On the scanned pages of the early FORTH statements were a few black pen notations which I now realize were placed there while Chuck Moore was debugging his FORTH system. One notation was a change in the size of the disk buffer (a vector named IN) which was originally coded as x140 words in length but the marker corrected that to x141.
This makes perfect sense if you know the 1130 system. The disk drives were organized in sectors of 321 words, which is x141 in hex. Further, the system software for the 1130, Disk Monitor System, used the first word of a sector to contain the sector number and left only 320 words for user content.
This was just a convention established by the software. Since FORTH eliminates the use of DMS and other system software, instead handling disk I/O directly with raw 1130 instructions, there was no need to abide by the convention concerning the first word. Bumping the count from 320 to 321 words allowed Chuck to use the full physical capacity of each disk sector.
It would have been a subtle error to catch, as most lines of input in a disk block would have trailing blanks. That meant that reading the disk sector with a short count would leave the very last word untouched. If the buffer had a word of spaces there, it would be unaffected by any subsequent disk I/O. Only when he was testing some program that used the very last word of a sector would he have discovered the need to increase the length of the I/O buffer.

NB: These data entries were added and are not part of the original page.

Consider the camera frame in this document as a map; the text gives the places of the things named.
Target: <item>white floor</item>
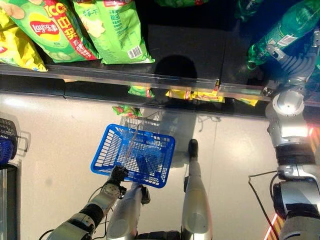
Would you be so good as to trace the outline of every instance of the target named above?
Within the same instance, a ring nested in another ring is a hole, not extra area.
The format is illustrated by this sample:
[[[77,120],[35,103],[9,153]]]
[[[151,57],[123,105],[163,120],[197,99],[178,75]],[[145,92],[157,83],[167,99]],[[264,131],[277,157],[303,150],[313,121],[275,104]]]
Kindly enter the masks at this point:
[[[13,120],[20,135],[29,138],[28,152],[18,151],[21,165],[21,240],[37,240],[81,210],[106,177],[90,164],[107,125],[119,124],[111,104],[58,97],[0,95],[0,117]],[[157,109],[144,109],[144,116]],[[179,230],[184,200],[188,141],[199,142],[199,162],[206,187],[214,240],[263,240],[268,229],[248,185],[248,175],[275,170],[277,160],[266,132],[268,123],[237,117],[208,117],[165,112],[175,127],[176,153],[166,186],[149,188],[139,233]],[[272,175],[252,179],[270,218]],[[100,225],[95,237],[103,235]]]

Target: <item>black cable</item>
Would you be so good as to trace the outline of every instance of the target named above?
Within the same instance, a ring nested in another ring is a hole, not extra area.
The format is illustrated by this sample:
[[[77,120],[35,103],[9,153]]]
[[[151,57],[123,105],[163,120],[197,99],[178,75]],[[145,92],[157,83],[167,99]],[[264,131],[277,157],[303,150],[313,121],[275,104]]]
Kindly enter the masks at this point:
[[[41,240],[45,235],[47,235],[48,233],[51,233],[51,232],[53,232],[53,231],[54,231],[54,229],[51,229],[51,230],[46,231],[44,234],[41,235],[41,237],[39,238],[39,240]]]
[[[91,198],[95,195],[96,192],[98,192],[99,190],[100,190],[100,192],[101,192],[102,187],[103,187],[103,186],[97,188],[97,189],[91,194],[91,196],[89,197],[88,203],[90,202]]]
[[[109,221],[107,221],[107,217],[108,217],[108,214],[105,215],[105,221],[104,221],[104,235],[103,236],[98,236],[98,237],[95,237],[95,238],[92,238],[92,240],[96,240],[96,239],[104,239],[107,235],[107,223]]]
[[[274,201],[274,194],[273,194],[273,192],[272,192],[272,186],[273,186],[273,184],[274,184],[274,181],[275,181],[276,177],[278,177],[278,173],[276,173],[276,174],[272,177],[272,179],[271,179],[271,181],[270,181],[270,185],[269,185],[270,197],[271,197],[271,199],[272,199],[272,202]]]
[[[266,175],[266,174],[272,174],[272,173],[276,173],[276,172],[277,171],[268,171],[268,172],[264,172],[264,173],[260,173],[260,174],[256,174],[256,175],[249,175],[248,176],[249,177],[248,184],[251,187],[251,189],[252,189],[252,191],[253,191],[253,193],[254,193],[254,195],[255,195],[255,197],[256,197],[259,205],[260,205],[260,208],[261,208],[261,210],[262,210],[262,212],[263,212],[263,214],[265,216],[265,219],[267,220],[268,224],[270,225],[270,227],[271,227],[271,229],[272,229],[272,231],[273,231],[273,233],[275,235],[276,240],[279,240],[278,233],[277,233],[276,229],[274,228],[274,226],[272,225],[272,223],[271,223],[271,221],[270,221],[270,219],[269,219],[269,217],[268,217],[268,215],[266,213],[266,210],[265,210],[265,208],[264,208],[264,206],[263,206],[263,204],[262,204],[262,202],[261,202],[261,200],[260,200],[260,198],[259,198],[259,196],[257,194],[257,191],[255,190],[254,186],[250,182],[251,178],[262,176],[262,175]]]

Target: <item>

There are two other statements in his scanned pages which have pen markings on them - the CREATE verb and the EMPLACE verb. As I was slowly checking out the operation of every verb in this system, I found that EMPLACE was not working correctly. It should have allowed the user to place text into the disk buffer, taking the users keystrokes terminated either by an apostrophe character or a length of 40. Instead, it was writing the entered keystrokes into low memory.
I then figured out how to modify EMPLACE to make it work as I think was intended, but it was clear that Chuck Moore had known it wasn't working, based on his pen marking, although not yet having rewritten it to work properly.
The final spot with a marking, the CREATE verb, has underlined 2E0 SECTOR which is where he chooses to begin the area for user disk blocks. It corresponds to how I configured the simulated disk drive on the 1130 simulator, but he may have either confirmed the location or meant to change it to match some different disk drive layout. In either case, I don't think it is incorrect.
Therefore, we had one defect corrected in pen, one identified but not yet addressed, and an underline that either confirmed the address or highlighted were to change the starting sector for user disk files.
A 50 year old pull request. Could this be the longest one in history that actually got merged?